Дунька опять залезла к себе под юбки, добыла другую репу и откусила от нее хороший кус.
– Так срядились, что ли?
– спросил приказчик.
– С другими сряжайся, мне недосуг. Видишь - ем, - с набитым ртом выговорила она.
Ела Дунька неторопливо, а Устин все стоял и глядел, не разумея, чем же этакая торговля может кончиться.
Наконец к церкви подъехала карета, оттуда выскочил пожилой вельможа и подошел к Дуньке.

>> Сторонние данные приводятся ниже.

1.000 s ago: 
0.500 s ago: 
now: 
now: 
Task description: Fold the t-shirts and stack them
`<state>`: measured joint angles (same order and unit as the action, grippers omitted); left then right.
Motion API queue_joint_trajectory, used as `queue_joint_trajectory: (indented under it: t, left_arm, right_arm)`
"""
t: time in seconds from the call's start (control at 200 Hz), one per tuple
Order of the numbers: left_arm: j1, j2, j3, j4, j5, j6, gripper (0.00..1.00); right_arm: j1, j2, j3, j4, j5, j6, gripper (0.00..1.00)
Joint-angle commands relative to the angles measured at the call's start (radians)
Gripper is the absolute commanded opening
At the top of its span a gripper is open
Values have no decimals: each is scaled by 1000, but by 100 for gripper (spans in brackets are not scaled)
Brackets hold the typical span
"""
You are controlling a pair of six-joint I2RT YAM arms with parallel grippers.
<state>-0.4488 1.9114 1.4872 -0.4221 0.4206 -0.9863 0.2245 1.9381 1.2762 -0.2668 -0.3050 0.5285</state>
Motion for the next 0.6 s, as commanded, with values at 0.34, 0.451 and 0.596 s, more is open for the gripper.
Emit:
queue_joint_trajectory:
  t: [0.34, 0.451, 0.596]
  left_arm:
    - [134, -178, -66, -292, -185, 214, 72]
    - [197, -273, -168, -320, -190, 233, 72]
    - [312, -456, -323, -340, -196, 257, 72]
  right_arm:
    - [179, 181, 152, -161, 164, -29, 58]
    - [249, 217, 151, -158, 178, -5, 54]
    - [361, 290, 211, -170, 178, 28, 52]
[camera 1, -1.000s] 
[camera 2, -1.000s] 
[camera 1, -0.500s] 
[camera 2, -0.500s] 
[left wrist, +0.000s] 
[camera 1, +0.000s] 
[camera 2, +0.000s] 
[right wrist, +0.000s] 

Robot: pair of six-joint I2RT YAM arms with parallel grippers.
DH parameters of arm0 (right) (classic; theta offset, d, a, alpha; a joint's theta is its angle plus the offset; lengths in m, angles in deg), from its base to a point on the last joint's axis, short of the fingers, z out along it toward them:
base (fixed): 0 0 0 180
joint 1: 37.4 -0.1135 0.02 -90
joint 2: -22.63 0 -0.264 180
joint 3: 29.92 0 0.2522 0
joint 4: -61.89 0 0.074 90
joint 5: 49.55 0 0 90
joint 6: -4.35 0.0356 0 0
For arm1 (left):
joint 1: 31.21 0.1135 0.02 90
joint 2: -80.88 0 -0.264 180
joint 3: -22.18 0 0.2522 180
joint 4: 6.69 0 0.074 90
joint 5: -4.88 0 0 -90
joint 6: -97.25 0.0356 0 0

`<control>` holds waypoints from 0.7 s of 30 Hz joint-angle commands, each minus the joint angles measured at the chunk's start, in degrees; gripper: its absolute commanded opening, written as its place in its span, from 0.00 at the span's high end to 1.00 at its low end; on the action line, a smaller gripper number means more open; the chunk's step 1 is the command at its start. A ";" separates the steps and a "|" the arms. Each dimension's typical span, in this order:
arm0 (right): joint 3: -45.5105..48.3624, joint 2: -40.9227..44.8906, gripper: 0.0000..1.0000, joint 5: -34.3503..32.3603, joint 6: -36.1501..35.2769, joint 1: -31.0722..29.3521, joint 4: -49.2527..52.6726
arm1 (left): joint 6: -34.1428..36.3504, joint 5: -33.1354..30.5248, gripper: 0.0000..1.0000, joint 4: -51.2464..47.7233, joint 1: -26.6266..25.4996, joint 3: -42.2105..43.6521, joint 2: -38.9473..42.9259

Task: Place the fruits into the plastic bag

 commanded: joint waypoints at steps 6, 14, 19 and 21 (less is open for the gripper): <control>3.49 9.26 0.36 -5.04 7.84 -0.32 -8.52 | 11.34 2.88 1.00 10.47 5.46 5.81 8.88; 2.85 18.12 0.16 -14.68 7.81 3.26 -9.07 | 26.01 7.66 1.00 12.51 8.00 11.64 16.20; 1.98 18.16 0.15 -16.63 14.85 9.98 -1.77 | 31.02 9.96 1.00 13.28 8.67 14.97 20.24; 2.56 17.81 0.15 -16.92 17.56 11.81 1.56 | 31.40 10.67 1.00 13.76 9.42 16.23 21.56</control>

– Весь твой товар беру, - сказал он, кинув ей на колени нечто блестящее.
– Ну, теперь довольна?
Дунька выпростала из шелковых складок ожерелье с большим круглым фермуаром.
– Хоть и не парижская работа, однако камушки знатные, - заявила она.
– Срядились! Мне - камушки, тебе - репа!
И, вскочив, подвинула к нему ногой корзину, в которой стоял укутанный в тряпки горшок. Затем она, не оборачиваясь и совершенно не беспокоясь, как вельможа будет разбираться с горшком, направилась к дому, на пороге которого ее ждала молодая горничная. На ходу Дунька стащила с головы простецкий платок, явив Ильинке хоть и помятую, однако ж модную прическу, отдала его горничной и вошла в дом.
За ней двинулась такая процессия: впереди - ничем не обремененный вельможа, за вельможей - лакей с корзиной, откуда торчали тряпки, а уж за лакеем - Устин с мешком денег.